Battery Holders Adapt to Handheld Medical Device Needs

Battery Holders Adapt to Handheld Medical Device Needs

By Thomas Blaha
President, Memory Protection Devices

During the design of a handheld medical device, the battery holder selection is often left to the very end. We could warn that significant issues such as shorter run times, excessive weight, or unusual shapes can lead to end user dissatisfaction, leaving your company at a competitive disadvantage. We could also promise that early considerations of existing battery holder technology would eliminate compromises, redesigns, tooling changes, expensive customized parts, and delays. Instead, we have broadened the range of battery holder options, to allow the designers increased flexibility to fit them into even the most challenging designs. New battery holder designs have lower profiles, smaller footprints, and resist shocks, vibrations, and drops like never before. The following are just a few ways that battery holder designs have begun to satisfy the unique, and necessarily strict, conditions of medical device manufacturing.

For decades now, coin cell batteries have sat flatly among the various components of many PCBs. However, in increasingly miniaturized handheld devices, a cell with a large diameter can begin to take up a disproportionately large surface area. Vertical coin cell holders were introduced to address this issue, and at least it gave designers a choice between a wide or thick device. Radical rethinking was needed – not of how a battery should sit ona PCB, but of where a battery should sit in a PCB. To minimize the height of vertical coin cell holders, new designs may call for a small hole to be drilled in the surface of the PCB. This allows for the battery holder to sit not on, but partially through the PCB. Thus, the choice between a fat or wide device can be mitigated. The same concept is also applied to the newest horizontal coin cell holders. This new style of battery holder design works brilliantly as both a through-hole and surface mount component, meaning it can be utilized to clear up space on all types of PCBs.

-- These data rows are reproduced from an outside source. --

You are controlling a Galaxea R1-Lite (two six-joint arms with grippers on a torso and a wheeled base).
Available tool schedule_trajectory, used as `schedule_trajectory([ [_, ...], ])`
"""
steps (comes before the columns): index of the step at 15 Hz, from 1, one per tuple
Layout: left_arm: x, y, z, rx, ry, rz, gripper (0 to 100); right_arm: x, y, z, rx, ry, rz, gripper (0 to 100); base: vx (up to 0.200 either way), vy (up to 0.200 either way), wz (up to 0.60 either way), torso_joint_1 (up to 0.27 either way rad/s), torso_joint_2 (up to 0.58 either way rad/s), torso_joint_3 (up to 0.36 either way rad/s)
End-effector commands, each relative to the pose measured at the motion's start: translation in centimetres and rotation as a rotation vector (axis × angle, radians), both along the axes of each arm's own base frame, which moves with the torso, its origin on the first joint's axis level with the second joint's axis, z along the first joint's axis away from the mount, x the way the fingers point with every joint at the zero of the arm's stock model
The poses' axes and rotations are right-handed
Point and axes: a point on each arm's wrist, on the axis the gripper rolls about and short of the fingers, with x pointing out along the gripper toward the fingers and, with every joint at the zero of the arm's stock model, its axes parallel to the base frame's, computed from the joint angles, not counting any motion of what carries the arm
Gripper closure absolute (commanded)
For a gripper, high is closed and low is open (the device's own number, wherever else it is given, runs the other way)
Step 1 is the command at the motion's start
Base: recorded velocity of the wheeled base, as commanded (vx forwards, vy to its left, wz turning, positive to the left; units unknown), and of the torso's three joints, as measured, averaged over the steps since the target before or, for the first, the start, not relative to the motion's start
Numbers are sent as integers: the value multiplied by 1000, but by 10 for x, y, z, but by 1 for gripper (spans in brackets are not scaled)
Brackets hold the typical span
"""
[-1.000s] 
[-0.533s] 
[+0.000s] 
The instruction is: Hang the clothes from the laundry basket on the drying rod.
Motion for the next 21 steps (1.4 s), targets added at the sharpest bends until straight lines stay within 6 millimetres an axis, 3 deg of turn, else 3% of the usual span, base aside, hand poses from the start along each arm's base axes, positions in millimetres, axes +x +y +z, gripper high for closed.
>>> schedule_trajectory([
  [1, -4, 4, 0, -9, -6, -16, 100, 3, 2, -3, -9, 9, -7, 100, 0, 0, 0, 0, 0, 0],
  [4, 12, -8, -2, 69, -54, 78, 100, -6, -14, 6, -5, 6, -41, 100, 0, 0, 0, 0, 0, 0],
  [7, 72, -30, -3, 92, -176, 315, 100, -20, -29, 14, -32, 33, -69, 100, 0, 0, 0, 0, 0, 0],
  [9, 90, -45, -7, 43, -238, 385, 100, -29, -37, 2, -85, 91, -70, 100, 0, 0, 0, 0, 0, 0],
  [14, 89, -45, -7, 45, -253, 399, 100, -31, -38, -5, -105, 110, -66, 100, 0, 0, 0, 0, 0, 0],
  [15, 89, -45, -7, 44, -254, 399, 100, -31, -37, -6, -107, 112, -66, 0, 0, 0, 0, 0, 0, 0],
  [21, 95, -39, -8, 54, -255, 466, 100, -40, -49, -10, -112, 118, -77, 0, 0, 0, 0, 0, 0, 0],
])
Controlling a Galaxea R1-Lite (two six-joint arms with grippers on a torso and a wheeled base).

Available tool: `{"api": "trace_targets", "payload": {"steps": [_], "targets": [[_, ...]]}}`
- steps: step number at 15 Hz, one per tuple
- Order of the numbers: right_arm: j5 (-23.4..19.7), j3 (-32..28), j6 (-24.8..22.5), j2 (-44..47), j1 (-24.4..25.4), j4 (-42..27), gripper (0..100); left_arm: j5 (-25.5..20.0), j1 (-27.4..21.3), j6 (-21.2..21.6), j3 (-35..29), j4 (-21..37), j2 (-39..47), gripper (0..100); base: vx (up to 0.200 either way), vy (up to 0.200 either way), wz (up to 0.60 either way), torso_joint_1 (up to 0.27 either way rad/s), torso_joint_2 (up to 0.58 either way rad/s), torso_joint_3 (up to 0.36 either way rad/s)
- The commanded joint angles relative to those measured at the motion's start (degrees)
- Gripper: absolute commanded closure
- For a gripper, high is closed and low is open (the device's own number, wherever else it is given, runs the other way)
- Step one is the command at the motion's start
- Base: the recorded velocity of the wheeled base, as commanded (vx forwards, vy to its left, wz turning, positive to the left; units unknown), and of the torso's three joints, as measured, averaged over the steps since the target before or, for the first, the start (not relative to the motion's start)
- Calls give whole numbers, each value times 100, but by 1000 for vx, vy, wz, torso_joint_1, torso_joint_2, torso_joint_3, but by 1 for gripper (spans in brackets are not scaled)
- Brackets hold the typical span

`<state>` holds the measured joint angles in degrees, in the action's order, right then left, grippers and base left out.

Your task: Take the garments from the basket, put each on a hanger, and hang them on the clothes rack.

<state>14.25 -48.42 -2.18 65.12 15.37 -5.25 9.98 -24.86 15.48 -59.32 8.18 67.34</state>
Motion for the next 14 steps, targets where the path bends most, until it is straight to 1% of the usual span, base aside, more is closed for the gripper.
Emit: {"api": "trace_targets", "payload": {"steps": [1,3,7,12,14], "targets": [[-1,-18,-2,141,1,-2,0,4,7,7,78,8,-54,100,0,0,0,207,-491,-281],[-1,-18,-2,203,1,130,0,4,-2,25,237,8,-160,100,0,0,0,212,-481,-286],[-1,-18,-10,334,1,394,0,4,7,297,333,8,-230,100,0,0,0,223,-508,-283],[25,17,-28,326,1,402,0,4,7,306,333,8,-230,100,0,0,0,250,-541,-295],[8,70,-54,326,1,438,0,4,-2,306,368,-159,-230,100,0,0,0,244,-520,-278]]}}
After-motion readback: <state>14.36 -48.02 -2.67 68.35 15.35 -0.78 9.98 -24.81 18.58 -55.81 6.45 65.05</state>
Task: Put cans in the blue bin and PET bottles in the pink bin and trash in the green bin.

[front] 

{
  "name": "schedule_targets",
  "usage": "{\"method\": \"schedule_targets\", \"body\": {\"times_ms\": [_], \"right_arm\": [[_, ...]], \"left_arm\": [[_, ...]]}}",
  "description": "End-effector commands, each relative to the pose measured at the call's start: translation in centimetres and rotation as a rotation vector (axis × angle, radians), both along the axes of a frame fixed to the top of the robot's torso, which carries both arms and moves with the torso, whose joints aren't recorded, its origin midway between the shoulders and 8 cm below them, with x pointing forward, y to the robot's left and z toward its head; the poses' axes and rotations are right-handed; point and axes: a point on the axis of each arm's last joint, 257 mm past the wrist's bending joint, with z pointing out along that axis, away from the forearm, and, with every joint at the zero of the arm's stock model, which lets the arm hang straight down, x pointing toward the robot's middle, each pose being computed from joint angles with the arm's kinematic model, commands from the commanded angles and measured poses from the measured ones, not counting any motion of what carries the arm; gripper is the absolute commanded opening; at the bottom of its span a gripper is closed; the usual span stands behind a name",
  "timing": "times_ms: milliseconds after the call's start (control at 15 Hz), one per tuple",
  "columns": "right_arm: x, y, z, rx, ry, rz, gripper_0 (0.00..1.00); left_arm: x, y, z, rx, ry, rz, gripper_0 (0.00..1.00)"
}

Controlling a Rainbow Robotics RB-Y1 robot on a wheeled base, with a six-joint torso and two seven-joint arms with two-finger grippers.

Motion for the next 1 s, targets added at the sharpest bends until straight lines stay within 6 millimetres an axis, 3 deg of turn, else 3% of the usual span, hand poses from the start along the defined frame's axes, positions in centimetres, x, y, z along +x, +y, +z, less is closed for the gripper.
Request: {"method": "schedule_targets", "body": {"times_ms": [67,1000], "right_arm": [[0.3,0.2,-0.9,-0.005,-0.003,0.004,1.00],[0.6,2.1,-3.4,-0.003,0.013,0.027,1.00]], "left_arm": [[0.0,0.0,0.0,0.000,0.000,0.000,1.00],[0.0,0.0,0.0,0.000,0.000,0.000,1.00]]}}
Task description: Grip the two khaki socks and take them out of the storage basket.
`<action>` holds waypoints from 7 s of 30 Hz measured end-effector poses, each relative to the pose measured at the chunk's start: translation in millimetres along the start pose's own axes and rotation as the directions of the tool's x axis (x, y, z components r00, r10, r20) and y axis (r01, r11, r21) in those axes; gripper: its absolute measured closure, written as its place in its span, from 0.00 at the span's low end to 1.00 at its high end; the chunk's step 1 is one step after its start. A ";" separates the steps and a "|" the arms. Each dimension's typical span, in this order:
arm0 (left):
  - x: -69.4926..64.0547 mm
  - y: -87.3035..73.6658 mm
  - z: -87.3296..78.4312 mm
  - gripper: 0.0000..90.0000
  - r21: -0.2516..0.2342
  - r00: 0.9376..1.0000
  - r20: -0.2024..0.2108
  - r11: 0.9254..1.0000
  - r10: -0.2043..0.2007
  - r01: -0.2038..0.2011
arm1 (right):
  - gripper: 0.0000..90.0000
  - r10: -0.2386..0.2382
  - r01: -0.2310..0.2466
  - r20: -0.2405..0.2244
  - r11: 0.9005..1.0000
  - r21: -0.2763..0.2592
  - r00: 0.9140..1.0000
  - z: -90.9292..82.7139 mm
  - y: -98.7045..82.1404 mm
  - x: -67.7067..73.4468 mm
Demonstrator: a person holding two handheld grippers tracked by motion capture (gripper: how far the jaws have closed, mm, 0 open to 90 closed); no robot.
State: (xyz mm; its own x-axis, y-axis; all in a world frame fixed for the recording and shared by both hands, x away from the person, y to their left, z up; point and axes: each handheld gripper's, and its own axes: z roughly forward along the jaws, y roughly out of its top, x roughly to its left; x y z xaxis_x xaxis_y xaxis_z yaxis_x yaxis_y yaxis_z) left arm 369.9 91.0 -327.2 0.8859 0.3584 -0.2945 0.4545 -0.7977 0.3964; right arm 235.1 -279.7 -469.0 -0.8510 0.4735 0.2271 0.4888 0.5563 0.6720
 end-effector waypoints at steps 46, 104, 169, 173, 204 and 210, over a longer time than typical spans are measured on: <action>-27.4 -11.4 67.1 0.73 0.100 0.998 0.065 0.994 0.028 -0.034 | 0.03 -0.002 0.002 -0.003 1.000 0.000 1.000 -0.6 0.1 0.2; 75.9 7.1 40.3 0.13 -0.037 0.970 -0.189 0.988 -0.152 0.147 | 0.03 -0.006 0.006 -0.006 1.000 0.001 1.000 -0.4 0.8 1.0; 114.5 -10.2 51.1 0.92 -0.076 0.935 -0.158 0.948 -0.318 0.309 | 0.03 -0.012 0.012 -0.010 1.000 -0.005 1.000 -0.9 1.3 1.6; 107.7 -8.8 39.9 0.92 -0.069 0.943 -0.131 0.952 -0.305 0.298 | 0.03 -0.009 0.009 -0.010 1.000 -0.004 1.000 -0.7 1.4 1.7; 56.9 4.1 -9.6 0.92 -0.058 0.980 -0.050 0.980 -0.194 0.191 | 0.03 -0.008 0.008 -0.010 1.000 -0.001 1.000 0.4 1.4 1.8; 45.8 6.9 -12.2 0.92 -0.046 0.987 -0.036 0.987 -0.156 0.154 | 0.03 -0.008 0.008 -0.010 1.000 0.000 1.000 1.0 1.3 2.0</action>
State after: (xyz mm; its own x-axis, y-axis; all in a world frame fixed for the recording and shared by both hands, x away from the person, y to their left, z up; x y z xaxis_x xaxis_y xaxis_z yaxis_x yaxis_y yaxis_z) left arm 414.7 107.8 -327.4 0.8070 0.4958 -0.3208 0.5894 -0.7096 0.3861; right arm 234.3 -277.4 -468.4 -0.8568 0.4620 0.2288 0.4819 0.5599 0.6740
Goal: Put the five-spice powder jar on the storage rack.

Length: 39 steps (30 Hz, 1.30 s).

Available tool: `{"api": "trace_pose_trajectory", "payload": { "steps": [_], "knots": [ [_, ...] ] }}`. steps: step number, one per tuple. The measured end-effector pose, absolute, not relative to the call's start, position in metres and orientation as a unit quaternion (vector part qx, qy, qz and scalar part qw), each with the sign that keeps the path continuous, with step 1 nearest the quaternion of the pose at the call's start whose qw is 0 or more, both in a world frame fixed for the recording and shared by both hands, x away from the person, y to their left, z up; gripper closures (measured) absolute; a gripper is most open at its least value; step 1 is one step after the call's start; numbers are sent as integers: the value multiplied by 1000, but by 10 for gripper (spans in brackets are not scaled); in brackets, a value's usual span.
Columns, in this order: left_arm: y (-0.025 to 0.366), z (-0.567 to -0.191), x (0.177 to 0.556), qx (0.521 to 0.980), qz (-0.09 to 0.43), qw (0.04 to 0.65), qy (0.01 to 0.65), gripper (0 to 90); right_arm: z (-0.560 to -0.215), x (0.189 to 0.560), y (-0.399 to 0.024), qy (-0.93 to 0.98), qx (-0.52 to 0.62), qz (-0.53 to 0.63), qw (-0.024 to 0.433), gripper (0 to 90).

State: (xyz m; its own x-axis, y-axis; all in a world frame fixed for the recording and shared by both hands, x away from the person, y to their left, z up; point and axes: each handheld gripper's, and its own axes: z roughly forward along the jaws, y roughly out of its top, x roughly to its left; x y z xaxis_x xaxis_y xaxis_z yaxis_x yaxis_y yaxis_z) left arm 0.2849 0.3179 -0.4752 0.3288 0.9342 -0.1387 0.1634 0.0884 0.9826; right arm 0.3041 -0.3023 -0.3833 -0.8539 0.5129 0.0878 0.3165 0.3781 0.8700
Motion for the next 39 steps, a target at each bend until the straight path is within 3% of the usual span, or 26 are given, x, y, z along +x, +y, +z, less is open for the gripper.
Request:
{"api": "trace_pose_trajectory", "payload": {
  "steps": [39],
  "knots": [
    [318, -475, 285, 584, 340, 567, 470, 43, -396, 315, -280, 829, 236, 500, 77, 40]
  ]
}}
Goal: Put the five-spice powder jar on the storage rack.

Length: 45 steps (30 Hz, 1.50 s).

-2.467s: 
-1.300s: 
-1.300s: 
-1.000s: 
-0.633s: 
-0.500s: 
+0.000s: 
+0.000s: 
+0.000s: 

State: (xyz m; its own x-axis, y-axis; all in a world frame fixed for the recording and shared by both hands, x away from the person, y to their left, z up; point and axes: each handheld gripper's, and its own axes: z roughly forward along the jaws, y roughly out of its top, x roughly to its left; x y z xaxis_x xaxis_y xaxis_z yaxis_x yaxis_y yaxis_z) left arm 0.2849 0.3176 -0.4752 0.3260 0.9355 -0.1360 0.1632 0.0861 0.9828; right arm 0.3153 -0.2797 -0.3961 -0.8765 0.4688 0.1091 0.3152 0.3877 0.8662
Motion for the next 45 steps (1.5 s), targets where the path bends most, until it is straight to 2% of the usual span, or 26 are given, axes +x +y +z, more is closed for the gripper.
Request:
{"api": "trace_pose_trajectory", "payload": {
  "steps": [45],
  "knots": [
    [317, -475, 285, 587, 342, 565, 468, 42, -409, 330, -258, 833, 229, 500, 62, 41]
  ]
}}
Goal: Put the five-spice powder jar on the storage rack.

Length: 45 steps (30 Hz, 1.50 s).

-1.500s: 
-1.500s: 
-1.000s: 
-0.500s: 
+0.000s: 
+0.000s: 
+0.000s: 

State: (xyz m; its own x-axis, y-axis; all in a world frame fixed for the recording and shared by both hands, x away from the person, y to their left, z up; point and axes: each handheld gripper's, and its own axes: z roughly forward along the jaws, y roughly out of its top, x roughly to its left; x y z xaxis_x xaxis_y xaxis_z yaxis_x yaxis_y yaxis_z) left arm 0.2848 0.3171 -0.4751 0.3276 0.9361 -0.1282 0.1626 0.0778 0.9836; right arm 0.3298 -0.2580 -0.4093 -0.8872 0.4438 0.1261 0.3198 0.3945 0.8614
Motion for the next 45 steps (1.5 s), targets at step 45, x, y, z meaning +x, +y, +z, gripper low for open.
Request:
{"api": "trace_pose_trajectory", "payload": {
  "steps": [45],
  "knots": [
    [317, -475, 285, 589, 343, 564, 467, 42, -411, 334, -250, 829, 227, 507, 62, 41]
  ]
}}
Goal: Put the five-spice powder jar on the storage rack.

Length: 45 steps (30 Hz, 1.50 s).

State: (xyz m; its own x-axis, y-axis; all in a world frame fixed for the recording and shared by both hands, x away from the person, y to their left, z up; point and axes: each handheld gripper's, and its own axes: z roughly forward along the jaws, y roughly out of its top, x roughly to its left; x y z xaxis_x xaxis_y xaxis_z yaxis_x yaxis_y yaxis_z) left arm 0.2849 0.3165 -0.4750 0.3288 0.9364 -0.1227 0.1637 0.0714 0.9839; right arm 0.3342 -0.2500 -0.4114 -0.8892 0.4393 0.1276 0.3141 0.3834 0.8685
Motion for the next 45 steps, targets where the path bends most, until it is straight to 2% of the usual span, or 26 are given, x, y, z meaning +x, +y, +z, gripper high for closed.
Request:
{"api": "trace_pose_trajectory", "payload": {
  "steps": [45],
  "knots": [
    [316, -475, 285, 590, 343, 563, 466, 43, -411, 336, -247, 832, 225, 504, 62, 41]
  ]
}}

To make stronger and more resilient medical grade battery holders, it was necessary to examine new materials beyond simple polypropylene. Liquid crystal polymers have been widely selected for many new coin cell holders for a variety of reasons. LCP can withstand the brutal peak temperatures of 260°C that reflow ovens often operate at, and it also boasts excellent chemical and humidity resistance that can withstand multiple applications of most sterilization methods. Even while having walls that are 1 mm or thinner, LCP is rigid enough to eliminate the weight shifting that causes intermittent contact, plastic fractures, crushed contacts, and a host of other common problems with less strong plastics. Finally, LCP flows so well during molding that it can meet the tight quality control tolerances required by medical devices, all while maintaining the cost savings associated with making a part with the very thin walls that LCP has become known for.

Of course, a strong housing for the holder means nothing if the contacts aren’t maintaining a constant connection with the battery. Over time, battery contacts have developed from simple tin-plated steel to combinations are complicated as gold over nickel over copper over a phosphor bronze base. The nonreactive nature of gold makes the contacts resilient like the LCP body for sterilizations, and can also keep the contacts safe from forms of corrosion associated with shipping and storing. New contacts can also have features such as an anti-wicking shape for more consistent and stronger solder joints on the board, or recurved positive contacts that increase durability, enhance battery retention, and reduce connection failures.

These are just some of the recent ways in which the battery holder community has enhanced our designs with the medical community in mind. However, it is a two way process – we need the feedback from medical device design engineers who use battery holders in order to know what works and doesn’t. And although nobody knows what the next big battery holder design breakthrough will be, we certainly hope to work with you on developing it.